1) A client may apply to the Manager, Costs Assessment for an assessment of the whole or any part of legal costs.
(2) A third party payer may apply to a costs assessor for an assessment of the whole or any part of legal costs payable by the third party payer.
(3) ..................................................................
(3A) ................................................................
(4) ..................................................................
(a) ...........or
(b) ........................................... ......................
(5) ..................................................................
(a) ..........................or
(b) ..................................................................
(6) If the third party payer is a non-associated third party payer, the law practice must provide the third party payer, on the written request of the third party payer, with sufficient information to allow the third party payer to consider making, and if thought fit to make, an application for a costs assessment under this section.
(7) If there is an associated third party payer for a client of a law practice:
(a) nothing in this section prevents:
(i) the client from making one or more applications for assessment under this section in relation to costs for which the client is solely liable, and
(ii) the associated third party payer from making one or more applications for assessment under this section in relation to costs for which the associated third party payer is solely liable,
and those applications may be made by them at the same time or at different times and may be dealt with jointly or separately, and
(b) the client or the associated third party payer:
(i) may participate in the costs assessment process where the other of them makes an application for assessment under this section in relation to costs for which they are both liable, and
(ii) is taken to be a party to the assessment and is bound by the assessment, and
(c) the law practice:
(i) must participate in the costs assessment process where an application is made under this section by the associated third party payer in the same way as the practice must participate in the process where an application is made under this section by a client, and
(ii) is taken to be a party to the assessment and is bound by the assessment.
(8) If there is a non-associated third party payer for a client of a law practice:
(a) nothing in this section prevents:
(i) the client from making one or more applications for assessment under this section in relation to costs for which the client is liable, and
(ii) the non-associated third party payer from making one or more applications for assessment under this section in relation to costs for which the non-associated third party payer is liable,
and those applications may be made by them at the same time or at different times but must be dealt with separately, and
(b) the client:
(i) may participate in the costs assessment process where the non-associated third party payer makes an application under this section in relation to the legal costs for which the non-associated third party payer is liable, and
(ii) is taken to be a party to the assessment and is bound by the assessment, and
(c) the law practice:
(i) must participate in the costs assessment process, and
(ii) is taken to be a party to the assessment, and
(d) despite any other provision of this Division, the assessment of the costs payable by the non-associated third party payer does not affect the amount of legal costs payable by the client to the law practice.
(9) In this section:
"client" includes the following:
(a) an executor or administrator of a client,
(b) a trustee of the estate of a client.
"third party payer" includes the following:
(a) an executor or administrator of a third party payer,
(b) a trustee of the estate of a third party payer.
  1. The omission of s 350(6)(f) in the 2004 Act from the 2006 Act arguably evinces an intention to exclude beneficiaries from making applications for assessment of costs. Unless an applicant is either a client or a person who is under a legal obligation to pay legal costs (by the operation of contract, legislation or otherwise) or an executor, administrator or trustee of either of those persons, there is no entitlement to an assessment on the face of the legislation.

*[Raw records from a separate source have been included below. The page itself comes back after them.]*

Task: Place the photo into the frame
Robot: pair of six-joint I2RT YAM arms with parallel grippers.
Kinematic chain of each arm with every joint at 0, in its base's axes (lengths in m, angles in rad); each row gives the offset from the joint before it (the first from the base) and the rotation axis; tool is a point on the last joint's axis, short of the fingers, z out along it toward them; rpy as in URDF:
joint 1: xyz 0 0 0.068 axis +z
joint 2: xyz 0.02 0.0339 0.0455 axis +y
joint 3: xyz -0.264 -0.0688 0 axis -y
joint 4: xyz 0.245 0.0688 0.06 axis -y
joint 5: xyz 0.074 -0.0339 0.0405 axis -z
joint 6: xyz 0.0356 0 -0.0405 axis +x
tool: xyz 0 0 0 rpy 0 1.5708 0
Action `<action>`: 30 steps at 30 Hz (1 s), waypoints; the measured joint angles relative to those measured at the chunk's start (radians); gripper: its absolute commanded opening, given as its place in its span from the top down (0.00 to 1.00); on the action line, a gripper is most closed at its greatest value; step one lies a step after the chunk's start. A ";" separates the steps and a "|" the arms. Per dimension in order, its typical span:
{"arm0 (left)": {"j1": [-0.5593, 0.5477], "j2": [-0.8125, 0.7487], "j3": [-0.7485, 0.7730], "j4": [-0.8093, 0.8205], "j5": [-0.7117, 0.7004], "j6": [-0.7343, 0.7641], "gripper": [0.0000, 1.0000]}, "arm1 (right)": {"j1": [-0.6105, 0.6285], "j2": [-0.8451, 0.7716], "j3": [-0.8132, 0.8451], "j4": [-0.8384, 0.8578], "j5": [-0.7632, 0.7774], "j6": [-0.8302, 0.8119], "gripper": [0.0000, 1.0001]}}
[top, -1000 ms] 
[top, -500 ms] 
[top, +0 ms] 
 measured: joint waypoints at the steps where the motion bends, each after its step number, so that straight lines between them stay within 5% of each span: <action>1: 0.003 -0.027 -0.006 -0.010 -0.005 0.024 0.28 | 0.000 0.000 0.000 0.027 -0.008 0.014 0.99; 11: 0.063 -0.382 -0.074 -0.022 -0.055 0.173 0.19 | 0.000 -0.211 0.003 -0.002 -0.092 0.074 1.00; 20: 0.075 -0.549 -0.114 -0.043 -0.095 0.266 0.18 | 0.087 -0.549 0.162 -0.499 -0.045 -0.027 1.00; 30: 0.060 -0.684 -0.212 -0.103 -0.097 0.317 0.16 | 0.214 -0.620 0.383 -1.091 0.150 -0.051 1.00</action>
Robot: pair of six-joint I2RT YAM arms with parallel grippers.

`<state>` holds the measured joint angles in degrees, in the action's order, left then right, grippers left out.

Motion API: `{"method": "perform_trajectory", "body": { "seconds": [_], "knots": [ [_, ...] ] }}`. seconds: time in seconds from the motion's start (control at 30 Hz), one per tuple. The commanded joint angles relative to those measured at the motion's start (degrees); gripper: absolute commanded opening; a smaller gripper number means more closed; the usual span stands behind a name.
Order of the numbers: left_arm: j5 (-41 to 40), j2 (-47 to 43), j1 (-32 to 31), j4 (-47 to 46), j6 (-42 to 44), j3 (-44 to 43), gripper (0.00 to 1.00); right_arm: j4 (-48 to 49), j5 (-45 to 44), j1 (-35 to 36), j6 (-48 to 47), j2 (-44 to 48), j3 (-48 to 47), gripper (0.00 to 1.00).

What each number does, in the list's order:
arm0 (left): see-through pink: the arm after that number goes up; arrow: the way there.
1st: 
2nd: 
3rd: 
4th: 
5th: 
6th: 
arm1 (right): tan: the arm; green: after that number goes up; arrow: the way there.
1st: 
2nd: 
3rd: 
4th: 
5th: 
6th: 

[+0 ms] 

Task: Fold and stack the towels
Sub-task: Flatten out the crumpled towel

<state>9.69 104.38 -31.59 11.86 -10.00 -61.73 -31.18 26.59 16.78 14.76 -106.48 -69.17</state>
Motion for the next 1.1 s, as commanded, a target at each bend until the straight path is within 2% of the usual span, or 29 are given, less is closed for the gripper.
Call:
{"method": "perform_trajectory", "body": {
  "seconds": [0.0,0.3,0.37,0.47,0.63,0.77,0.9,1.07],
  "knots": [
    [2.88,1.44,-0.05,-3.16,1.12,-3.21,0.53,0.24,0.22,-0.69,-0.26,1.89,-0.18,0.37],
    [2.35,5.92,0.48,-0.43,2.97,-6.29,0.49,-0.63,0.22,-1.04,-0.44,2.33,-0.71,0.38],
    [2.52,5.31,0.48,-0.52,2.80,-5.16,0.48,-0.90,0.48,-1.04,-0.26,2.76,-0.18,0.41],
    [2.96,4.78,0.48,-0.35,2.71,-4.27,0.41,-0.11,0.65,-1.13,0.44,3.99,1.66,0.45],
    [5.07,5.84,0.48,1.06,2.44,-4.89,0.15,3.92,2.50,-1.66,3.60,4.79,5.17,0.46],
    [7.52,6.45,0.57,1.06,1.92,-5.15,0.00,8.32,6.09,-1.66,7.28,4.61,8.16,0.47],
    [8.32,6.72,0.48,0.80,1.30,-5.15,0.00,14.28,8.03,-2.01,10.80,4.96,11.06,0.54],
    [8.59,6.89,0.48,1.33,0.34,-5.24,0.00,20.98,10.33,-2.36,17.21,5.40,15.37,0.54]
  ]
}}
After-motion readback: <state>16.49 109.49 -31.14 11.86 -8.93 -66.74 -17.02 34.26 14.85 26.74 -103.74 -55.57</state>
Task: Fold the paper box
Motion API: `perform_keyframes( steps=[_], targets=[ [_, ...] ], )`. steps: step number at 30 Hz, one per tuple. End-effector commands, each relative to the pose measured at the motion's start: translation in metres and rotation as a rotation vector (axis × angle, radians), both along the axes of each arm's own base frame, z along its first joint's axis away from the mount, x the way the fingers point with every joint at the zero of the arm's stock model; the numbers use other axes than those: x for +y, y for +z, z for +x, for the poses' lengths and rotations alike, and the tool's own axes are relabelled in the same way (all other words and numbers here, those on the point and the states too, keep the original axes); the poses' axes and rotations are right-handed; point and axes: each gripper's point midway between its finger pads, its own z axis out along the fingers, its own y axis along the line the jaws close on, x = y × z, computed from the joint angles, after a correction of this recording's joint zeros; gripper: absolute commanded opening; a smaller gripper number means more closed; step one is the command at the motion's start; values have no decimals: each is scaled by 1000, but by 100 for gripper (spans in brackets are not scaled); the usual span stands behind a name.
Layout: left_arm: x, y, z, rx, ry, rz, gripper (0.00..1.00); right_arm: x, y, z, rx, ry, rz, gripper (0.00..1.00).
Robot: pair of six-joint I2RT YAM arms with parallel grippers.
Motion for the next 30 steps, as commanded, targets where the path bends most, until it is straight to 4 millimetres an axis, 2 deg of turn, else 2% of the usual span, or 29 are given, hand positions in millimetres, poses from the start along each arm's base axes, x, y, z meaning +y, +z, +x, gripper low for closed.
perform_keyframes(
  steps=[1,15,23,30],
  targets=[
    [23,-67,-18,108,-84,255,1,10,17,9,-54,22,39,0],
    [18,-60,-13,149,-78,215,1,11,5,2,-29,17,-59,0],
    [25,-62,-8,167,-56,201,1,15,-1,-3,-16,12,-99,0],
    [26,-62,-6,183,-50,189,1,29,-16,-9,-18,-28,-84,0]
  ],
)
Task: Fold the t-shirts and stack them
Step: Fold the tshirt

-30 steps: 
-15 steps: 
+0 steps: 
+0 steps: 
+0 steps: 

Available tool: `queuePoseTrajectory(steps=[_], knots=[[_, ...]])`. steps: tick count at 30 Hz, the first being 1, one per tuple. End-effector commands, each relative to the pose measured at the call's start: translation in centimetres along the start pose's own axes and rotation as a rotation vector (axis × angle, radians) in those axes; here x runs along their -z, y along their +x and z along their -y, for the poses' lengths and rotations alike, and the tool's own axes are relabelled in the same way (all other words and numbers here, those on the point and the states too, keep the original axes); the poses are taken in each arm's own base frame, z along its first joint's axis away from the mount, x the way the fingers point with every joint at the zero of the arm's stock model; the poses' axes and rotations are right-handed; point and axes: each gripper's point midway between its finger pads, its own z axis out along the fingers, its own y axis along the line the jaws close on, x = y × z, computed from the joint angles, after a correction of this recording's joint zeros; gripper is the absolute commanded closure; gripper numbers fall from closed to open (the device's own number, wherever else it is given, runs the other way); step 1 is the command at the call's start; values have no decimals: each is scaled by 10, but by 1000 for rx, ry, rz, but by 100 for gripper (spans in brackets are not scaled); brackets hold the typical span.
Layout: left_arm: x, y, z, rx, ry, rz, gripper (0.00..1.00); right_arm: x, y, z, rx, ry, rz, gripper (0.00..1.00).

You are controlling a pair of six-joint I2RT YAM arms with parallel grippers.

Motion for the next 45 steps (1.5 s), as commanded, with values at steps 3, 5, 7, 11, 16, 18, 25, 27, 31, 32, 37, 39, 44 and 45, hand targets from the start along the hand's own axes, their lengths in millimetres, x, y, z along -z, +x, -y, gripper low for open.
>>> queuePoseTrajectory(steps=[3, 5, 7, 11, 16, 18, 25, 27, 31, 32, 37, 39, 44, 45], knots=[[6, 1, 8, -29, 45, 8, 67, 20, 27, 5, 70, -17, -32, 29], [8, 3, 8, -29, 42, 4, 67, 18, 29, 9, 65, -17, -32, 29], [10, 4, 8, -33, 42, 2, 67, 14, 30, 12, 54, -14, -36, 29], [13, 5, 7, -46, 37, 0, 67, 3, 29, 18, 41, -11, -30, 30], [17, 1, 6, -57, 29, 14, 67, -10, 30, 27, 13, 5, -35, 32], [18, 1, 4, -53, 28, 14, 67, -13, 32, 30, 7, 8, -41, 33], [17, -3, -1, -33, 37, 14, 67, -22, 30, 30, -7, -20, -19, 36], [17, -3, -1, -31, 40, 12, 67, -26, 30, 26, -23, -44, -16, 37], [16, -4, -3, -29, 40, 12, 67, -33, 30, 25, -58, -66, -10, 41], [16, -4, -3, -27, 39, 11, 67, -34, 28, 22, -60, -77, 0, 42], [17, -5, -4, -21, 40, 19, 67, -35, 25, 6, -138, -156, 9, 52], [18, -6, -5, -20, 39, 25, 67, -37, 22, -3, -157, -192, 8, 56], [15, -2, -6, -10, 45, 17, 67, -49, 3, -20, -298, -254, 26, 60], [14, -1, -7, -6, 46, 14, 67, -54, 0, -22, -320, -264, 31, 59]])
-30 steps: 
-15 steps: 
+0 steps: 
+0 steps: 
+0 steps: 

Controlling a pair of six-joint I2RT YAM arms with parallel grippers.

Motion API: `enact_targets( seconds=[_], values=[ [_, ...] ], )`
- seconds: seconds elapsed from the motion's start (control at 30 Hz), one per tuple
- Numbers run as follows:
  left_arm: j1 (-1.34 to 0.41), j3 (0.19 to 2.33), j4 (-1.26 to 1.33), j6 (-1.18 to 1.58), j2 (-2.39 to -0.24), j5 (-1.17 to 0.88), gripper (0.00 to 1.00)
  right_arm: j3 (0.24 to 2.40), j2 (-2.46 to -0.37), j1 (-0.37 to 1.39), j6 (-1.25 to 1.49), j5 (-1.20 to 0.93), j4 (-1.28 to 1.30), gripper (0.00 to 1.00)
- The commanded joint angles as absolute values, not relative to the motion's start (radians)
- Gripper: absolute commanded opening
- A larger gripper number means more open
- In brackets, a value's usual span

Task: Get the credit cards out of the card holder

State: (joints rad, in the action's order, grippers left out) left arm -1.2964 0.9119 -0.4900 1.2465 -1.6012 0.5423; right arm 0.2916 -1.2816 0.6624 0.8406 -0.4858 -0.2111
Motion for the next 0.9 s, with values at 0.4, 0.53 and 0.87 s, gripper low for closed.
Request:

  1. Every Australian jurisdiction, except South Australia, has adopted the concept of "third party payer", consistent with the Legal Profession Model Laws.

Is the Defendant a Client ?

  1. The plaintiffs were appointed as trustees by the Family Court pursuant to s 66G of the Conveyancing Act 1919. By the terms of the orders of 11 March 2011, the properties were vested in the plaintiffs for the purposes of sale and for the discharge of various charges and indemnities from the proceeds of sale. The first plaintiff's firm, Whitely, Ironside & Shillington, carried out all necessary legal work associated with those responsibilities. Invoices were issued on that firm's letterhead to the trustees on 29 September, 27 October, 16 November and 7 December 2011.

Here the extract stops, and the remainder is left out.